• ACTIVITY
Search the listing for the word "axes" and copy every line where it turns up.

• STORED DATA

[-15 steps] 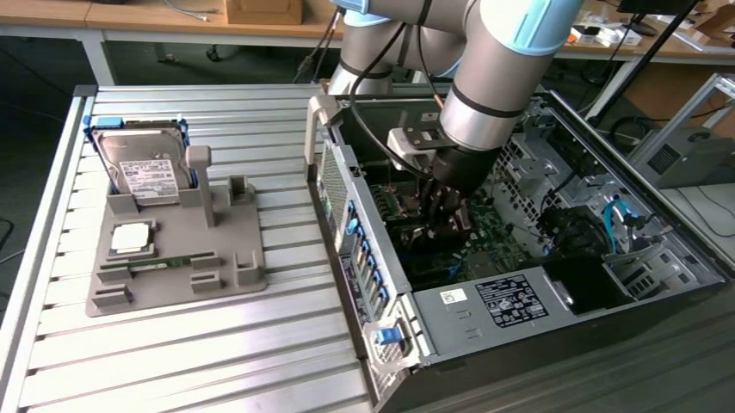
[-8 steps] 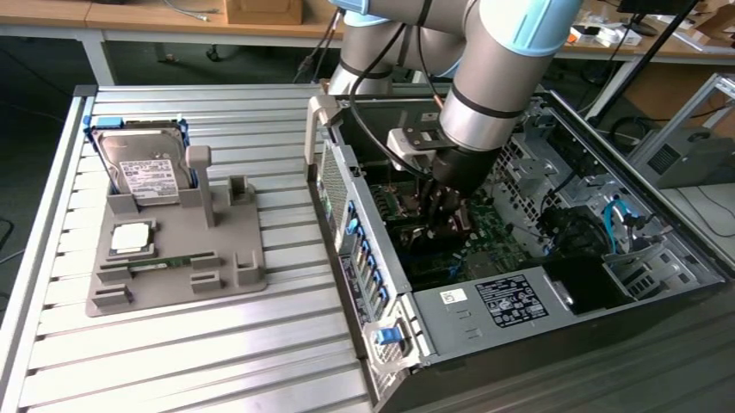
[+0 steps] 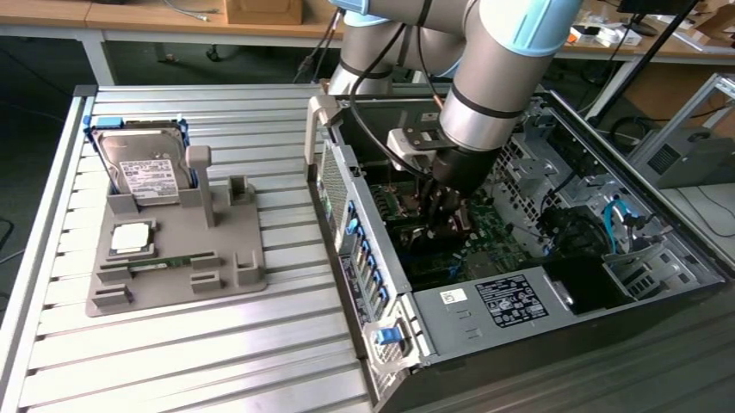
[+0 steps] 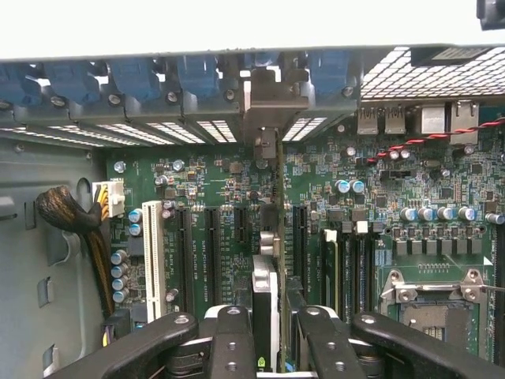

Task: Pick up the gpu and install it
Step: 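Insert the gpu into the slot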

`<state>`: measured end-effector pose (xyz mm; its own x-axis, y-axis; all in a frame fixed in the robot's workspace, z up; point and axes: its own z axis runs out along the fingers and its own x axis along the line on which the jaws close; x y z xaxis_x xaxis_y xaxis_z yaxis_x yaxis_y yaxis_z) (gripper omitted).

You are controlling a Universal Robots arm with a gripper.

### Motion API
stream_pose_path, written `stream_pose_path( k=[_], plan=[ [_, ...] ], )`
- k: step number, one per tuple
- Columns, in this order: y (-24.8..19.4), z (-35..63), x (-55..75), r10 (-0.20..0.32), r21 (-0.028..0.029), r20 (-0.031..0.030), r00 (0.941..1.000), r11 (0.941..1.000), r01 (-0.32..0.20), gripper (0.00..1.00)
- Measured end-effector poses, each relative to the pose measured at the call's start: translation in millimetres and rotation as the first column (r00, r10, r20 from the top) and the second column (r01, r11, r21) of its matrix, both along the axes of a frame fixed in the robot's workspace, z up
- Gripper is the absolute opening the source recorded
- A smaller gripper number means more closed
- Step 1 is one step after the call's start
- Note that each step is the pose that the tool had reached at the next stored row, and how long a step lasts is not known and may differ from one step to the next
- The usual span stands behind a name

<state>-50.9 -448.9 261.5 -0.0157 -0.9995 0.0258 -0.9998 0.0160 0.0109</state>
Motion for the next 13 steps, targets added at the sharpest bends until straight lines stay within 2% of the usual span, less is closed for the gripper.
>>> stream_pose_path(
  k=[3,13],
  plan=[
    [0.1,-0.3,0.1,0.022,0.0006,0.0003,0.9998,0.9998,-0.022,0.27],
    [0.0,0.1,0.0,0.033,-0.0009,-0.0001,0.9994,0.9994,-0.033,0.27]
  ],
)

• TASK SOLUTION
`<state>`: measured end-effector pose (xyz mm; its own x-axis, y-axis; all in a frame fixed in the robot's workspace, z up; point and axes: its own z axis runs out along the fingers and its own x axis along the line on which the jaws close; x y z xaxis_x xaxis_y xaxis_z yaxis_x yaxis_y yaxis_z) (gripper omitted).
- Measured end-effector poses, each relative to the pose measured at the call's start: translation in millimetres and rotation as the first column (r00, r10, r20 from the top) and the second column (r01, r11, r21) of its matrix, both along the axes of a frame fixed in the robot's workspace, z up

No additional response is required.